* [PROBLEM DESCRIPTION]:
Identify each line below containing the string "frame" and copy it.

════

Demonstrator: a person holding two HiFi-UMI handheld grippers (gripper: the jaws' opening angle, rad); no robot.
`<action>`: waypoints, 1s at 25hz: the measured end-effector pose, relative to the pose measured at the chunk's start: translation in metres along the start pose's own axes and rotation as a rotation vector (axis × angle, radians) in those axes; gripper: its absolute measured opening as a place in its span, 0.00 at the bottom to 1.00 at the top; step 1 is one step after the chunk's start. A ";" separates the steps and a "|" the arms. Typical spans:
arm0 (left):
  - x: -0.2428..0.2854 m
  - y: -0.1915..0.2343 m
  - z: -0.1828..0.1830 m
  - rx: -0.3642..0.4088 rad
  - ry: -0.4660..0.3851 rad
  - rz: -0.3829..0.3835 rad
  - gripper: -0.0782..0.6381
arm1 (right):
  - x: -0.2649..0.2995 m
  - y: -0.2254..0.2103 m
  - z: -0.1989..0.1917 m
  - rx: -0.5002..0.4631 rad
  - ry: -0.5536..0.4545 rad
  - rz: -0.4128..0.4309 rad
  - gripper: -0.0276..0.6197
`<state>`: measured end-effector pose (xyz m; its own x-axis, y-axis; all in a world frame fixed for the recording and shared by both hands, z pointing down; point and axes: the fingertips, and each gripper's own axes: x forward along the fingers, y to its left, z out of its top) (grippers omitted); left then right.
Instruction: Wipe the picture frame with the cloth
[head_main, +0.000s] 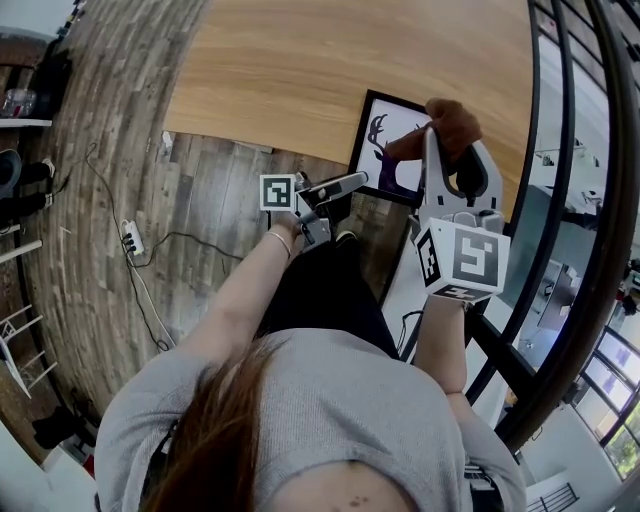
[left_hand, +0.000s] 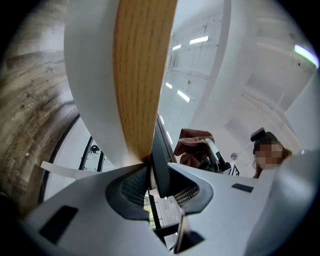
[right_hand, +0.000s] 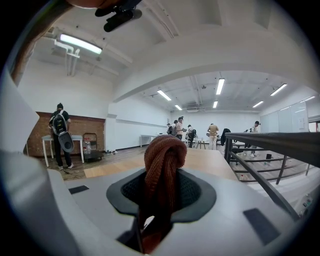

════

* [RESULT]:
`<state>`: measured end-effector pose (xyz m; its own x-axis, y-axis; all in a world frame fixed for the recording and shared by both hands, z pointing down; point and axes: the fingertips, and each gripper's own axes: x forward along the fingers, y to its left, z out of its top) (grippers omitted); left then right.
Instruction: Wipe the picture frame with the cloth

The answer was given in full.